Thursday, July 2, 2009

The Jesus Phone

I'm a bit of a tech geek. Not a full member, I failed the Star Trek written exam and I play and watch far too much sport. But I do have the new iPhone, but unlike probably half the iPhone users out there I am really interested in seeing how far I can push this little device.

I already write all the blogs with the phone. Now the new one has a half decent camera as well. So what, says half the Nokia owners out there. Well, this, for a start.


That was all done from within the phone. It also does basic video and video editing, with direct upload to YouTube, so now I can add video to the blog, like this,


without having to jump back on my MacBook. Pity i forgot to frame the right way, but the buggers were pecking me! I still have to do that from the web, but an app will written soon enough that will add the video before accessing the web. The next app I expect to see now that has let developers have access to the camera is the ability to record voiceovers.

Ok. Now imagine you are a foreign correspondent. In one device, you have a wifi and mobile enabled camera, phone and video that will let you shoot, edit, voiceover, write your article and send off to your site or editor.

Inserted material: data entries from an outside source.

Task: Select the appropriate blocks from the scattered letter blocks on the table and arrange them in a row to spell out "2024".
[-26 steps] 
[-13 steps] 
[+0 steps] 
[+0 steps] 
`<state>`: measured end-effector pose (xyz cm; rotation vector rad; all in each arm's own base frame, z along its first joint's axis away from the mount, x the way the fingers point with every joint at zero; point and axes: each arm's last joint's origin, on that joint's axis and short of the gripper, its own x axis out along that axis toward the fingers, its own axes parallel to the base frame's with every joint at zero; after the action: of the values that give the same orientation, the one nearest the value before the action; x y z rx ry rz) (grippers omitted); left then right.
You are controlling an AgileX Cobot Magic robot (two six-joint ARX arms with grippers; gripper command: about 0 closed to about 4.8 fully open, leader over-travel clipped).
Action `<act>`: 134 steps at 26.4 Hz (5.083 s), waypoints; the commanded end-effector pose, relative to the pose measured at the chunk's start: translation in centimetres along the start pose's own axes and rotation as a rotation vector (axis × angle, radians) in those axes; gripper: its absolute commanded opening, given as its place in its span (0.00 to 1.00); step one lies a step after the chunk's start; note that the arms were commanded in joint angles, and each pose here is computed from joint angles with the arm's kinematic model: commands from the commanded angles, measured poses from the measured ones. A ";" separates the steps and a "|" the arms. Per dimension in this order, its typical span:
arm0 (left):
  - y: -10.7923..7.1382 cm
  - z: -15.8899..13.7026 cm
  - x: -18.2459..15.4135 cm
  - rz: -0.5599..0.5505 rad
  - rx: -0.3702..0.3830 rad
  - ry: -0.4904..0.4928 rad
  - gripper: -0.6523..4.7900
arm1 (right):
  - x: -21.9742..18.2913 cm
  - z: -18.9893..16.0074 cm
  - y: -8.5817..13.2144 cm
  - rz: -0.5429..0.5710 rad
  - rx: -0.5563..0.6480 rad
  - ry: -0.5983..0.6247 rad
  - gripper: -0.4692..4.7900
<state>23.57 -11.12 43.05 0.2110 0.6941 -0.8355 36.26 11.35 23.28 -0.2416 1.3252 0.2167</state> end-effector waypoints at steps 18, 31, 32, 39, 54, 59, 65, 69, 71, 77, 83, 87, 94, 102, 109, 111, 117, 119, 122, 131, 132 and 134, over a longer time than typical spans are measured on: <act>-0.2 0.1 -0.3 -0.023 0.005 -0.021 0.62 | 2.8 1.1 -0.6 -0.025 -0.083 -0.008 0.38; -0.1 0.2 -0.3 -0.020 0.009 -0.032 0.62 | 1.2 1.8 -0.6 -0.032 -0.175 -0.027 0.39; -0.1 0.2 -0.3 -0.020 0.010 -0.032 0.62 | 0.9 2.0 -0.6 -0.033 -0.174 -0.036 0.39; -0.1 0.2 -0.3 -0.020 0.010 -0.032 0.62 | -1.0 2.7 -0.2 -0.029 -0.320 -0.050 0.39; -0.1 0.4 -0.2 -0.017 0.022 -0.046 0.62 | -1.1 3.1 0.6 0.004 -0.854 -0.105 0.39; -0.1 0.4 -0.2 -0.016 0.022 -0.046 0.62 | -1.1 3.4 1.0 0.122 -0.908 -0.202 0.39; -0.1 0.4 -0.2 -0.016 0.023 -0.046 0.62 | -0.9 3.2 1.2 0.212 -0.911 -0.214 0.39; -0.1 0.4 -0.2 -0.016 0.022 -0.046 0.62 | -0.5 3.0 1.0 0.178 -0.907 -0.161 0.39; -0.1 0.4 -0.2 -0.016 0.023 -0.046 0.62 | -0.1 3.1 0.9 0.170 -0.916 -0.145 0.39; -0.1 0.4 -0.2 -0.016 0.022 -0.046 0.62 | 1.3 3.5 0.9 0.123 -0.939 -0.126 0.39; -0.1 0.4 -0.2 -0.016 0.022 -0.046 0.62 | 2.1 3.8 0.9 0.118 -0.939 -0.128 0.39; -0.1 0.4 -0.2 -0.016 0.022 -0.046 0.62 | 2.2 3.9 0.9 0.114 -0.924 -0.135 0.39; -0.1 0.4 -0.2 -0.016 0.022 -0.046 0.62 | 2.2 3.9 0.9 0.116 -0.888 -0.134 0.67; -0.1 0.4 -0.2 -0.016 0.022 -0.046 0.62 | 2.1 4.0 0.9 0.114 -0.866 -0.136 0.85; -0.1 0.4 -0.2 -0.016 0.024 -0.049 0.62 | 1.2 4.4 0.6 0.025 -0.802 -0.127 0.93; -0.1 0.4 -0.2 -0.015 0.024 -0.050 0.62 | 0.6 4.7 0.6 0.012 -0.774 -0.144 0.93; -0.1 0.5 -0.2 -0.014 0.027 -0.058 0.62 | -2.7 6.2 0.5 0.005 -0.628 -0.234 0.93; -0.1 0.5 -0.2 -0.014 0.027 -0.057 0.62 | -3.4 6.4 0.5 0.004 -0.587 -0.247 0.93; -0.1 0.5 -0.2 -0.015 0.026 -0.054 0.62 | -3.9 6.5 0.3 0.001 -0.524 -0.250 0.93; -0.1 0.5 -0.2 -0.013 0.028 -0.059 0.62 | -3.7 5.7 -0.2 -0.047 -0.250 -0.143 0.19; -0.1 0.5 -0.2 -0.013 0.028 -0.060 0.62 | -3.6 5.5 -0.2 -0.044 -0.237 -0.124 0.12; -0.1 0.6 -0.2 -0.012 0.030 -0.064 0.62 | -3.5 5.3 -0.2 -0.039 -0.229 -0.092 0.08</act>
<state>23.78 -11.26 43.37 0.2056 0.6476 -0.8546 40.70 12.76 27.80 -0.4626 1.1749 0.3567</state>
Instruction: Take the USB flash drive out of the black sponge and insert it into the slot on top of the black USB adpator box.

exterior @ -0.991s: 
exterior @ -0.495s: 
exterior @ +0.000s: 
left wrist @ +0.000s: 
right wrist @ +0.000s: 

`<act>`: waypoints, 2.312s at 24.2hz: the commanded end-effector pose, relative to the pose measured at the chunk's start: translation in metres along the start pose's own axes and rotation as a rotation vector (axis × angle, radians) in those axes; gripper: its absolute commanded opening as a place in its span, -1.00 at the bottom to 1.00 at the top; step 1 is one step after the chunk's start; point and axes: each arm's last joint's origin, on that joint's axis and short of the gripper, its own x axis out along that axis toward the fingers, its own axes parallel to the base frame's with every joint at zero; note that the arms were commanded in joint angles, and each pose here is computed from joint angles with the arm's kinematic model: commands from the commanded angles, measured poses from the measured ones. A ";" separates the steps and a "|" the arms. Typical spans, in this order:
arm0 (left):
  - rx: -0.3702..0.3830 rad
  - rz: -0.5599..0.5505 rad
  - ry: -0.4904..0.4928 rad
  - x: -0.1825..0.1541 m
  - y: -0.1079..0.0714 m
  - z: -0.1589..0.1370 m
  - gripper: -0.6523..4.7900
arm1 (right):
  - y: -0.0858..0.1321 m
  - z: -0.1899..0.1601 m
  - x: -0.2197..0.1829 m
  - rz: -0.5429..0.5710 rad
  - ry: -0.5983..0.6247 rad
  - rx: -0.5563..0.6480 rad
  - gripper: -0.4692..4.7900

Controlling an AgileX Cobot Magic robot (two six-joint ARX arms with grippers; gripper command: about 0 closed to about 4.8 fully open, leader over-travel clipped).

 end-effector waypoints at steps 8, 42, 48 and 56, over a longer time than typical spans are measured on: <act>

In fact I wonder if it will accelerate a trend where the best freelance guys will have their own sites, rather than selling to a paper to get it out on the web. Have a look at a guy like John Gruber, who writes some of the most insightful articles on tech from his site, Daring Fireball. Even Birmo, who gets more traffic to his various journalistic work from his personal site than through the actual media gateways. The thing is, I trust certain writers, journos and podcasters, much more than I trust a brand like the SMH or The Australian. In fact every bad piece written in a paper makes me wish that journos like Kathleen Noonan or Annabel Crabb had their own sites.

The Jesus Phone is not for everybody, but the chances of me carrying round a big digital video camera or SLR all the time while I work and shape lantanaland are pretty bloody slim. And if i was away from the laptop i would have to wait till I got home to edit and upload what I was thinking or seeing. As the guys on one of the podcasts say just about every time they discuss a new camera "the best camera is the one you have with you".

Well the best way for me to write, do photo and video and edit is with me all the time.


Lantanaland from the iPhone

5 comments:

  1. Yeah, advertising for on the road journos would cover the financial side of it. I mean, I'm not gonna pay for one journalists etchings when I can get - even a half arsed version - the same info, or near to it even if it's a fraction later, for free.

    Tis a cool thing though.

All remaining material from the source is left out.